### Task brief
Your answer should be one number: how many lines of the data include the string "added"?

Dataset items:

_____

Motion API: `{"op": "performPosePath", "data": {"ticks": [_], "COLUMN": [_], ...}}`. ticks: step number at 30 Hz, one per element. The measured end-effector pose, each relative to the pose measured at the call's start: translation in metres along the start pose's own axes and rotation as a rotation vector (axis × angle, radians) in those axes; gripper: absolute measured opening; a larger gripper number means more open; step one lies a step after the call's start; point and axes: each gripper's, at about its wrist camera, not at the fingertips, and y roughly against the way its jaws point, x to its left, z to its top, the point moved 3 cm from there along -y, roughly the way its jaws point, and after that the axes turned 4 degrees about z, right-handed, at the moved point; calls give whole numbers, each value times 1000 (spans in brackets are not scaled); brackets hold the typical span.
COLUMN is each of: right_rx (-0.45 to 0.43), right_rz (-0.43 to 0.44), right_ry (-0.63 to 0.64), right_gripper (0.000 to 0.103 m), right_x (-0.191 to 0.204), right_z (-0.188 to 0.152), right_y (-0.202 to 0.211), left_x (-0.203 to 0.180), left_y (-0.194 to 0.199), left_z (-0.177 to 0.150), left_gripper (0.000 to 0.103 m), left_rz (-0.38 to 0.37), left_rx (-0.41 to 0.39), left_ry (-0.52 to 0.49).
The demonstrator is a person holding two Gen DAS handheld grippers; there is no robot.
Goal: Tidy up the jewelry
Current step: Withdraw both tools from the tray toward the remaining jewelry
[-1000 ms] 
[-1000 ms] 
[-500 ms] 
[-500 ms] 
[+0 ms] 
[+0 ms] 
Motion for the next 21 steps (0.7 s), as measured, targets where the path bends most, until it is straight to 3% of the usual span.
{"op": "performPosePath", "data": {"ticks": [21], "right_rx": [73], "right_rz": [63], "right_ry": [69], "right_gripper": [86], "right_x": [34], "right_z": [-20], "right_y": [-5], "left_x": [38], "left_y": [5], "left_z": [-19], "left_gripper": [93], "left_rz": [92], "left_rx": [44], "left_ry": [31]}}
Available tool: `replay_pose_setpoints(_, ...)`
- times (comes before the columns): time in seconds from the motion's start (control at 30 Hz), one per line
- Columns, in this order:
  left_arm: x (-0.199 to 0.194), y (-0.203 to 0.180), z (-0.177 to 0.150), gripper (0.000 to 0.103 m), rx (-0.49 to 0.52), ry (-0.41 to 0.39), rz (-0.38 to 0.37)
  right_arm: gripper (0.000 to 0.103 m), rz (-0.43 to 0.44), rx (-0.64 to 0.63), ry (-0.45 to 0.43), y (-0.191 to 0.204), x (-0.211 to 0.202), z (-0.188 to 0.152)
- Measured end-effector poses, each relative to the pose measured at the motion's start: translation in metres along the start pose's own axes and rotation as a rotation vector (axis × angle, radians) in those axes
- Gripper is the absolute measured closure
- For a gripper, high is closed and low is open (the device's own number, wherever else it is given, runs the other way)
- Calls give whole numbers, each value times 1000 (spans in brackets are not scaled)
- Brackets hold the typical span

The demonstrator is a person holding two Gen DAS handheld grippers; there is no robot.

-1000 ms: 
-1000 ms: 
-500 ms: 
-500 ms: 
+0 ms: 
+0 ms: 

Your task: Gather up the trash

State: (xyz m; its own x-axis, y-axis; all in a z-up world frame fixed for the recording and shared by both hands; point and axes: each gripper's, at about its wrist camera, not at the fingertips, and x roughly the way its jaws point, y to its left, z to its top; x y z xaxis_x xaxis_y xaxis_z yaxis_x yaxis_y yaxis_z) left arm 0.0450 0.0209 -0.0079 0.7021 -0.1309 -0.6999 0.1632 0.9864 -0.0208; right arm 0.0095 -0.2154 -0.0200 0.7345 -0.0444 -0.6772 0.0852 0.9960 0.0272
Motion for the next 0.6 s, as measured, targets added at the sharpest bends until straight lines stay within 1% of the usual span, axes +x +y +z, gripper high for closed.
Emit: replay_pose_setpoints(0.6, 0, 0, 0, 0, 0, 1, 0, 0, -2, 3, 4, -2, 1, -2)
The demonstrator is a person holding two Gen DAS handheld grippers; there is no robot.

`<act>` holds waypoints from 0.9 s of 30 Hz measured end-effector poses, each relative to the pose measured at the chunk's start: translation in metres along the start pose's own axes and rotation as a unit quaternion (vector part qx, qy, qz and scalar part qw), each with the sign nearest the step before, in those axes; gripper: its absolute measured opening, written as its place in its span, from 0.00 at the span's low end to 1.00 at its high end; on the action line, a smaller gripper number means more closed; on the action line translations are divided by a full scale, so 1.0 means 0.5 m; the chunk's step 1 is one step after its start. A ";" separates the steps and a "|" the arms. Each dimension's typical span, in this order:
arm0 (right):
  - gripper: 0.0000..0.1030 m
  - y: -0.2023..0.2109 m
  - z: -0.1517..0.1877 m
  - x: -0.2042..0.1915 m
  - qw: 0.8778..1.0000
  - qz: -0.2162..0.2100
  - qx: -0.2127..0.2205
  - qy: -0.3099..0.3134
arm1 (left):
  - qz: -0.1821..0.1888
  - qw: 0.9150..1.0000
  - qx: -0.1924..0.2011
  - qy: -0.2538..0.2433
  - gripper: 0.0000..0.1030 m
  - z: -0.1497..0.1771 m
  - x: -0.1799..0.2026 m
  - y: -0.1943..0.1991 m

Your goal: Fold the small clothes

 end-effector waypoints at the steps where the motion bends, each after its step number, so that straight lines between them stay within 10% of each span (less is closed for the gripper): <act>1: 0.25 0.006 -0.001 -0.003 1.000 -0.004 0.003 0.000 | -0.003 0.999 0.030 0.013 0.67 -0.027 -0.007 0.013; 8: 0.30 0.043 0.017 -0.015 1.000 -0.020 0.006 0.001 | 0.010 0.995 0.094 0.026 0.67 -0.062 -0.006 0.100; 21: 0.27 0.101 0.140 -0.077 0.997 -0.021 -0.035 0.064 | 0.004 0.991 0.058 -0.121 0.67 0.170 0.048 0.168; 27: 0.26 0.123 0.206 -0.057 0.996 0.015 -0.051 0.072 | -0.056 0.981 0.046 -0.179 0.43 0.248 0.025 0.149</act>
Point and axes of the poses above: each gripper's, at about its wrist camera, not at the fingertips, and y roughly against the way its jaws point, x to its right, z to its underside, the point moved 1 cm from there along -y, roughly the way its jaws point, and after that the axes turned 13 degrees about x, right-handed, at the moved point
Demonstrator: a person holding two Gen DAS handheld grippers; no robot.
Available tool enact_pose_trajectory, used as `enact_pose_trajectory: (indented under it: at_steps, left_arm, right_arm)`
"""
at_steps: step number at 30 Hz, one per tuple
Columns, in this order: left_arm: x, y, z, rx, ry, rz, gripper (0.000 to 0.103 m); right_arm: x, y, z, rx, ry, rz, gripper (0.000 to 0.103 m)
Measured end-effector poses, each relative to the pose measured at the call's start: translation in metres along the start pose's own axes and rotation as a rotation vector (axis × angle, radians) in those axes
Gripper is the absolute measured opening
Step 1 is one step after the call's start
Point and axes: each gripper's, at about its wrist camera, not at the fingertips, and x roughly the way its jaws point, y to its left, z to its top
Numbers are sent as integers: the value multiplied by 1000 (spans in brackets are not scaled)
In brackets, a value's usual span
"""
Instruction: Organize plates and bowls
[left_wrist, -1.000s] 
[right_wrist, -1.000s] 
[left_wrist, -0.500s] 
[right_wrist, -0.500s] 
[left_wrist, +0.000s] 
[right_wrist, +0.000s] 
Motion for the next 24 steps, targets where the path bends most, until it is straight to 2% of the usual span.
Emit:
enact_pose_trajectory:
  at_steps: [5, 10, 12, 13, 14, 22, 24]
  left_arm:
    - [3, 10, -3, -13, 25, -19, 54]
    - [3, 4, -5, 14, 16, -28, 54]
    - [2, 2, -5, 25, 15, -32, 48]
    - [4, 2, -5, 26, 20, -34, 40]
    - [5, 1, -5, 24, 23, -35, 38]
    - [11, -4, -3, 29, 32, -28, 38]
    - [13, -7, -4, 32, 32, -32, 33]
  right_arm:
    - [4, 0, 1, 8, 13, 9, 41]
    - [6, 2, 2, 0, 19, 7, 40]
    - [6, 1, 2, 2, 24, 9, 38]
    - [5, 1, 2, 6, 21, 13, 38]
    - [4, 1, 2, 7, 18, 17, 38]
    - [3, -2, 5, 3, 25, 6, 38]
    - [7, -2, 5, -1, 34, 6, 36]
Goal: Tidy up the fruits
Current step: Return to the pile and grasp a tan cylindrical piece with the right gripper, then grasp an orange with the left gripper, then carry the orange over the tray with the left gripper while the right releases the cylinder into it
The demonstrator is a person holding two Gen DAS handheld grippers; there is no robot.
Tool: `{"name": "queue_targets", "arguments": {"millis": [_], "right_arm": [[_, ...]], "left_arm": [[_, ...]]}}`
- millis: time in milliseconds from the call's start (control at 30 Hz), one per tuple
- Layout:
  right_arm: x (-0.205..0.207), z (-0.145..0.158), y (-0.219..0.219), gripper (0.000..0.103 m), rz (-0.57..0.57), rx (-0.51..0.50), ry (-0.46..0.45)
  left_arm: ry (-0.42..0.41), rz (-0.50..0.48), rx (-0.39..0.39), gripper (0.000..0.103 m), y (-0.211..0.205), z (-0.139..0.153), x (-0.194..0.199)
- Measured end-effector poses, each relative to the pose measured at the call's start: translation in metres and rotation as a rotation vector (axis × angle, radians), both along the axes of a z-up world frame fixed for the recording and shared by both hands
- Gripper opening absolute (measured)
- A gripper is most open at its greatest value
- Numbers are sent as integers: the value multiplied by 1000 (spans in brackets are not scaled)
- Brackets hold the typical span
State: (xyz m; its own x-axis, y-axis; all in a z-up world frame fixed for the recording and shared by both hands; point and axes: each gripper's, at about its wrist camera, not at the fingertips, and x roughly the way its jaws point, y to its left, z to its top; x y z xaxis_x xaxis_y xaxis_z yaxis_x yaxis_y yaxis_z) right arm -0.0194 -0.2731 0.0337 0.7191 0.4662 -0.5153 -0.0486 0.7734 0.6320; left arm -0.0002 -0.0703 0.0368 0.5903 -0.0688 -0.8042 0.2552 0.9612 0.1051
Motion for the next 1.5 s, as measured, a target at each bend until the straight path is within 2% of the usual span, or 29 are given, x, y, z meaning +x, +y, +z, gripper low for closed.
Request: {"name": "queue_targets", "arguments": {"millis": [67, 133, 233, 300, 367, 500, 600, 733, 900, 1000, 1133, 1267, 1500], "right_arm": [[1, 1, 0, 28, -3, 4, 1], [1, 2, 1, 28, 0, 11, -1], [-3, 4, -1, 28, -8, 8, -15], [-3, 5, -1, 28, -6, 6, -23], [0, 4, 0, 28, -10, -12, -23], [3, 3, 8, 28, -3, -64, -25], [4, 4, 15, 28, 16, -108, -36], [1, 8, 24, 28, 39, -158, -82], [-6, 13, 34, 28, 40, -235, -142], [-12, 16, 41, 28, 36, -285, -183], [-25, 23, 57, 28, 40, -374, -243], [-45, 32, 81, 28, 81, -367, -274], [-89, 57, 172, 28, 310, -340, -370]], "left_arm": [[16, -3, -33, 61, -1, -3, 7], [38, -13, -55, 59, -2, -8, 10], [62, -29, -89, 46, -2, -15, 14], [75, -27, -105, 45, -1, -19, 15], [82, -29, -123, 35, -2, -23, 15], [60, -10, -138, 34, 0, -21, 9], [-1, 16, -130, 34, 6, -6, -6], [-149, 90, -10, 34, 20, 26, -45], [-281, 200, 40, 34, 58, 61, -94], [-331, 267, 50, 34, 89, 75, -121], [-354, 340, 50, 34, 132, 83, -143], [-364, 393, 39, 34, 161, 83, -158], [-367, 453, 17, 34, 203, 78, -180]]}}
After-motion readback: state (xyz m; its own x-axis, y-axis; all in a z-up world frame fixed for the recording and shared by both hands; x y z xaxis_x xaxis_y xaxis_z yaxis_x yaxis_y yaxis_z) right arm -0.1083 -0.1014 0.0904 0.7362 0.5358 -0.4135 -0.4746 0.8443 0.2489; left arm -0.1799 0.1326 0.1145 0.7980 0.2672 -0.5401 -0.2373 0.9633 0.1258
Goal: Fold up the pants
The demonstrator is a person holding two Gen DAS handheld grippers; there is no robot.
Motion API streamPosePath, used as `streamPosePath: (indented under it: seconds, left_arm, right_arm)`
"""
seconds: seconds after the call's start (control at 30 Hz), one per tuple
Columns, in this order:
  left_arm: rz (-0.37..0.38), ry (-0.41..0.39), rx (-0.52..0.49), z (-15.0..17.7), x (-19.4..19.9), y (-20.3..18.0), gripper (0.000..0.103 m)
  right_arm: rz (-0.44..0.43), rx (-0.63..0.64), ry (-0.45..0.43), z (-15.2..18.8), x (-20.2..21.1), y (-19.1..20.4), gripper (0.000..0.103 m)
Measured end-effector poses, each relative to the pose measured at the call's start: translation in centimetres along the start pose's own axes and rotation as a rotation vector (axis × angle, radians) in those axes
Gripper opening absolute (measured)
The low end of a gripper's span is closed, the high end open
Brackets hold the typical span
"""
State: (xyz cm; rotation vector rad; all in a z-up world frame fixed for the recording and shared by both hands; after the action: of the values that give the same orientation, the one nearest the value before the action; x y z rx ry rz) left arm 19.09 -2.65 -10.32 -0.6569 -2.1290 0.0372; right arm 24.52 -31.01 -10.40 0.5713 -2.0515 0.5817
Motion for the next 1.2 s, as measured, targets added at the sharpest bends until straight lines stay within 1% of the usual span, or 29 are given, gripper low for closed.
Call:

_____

### Response area
2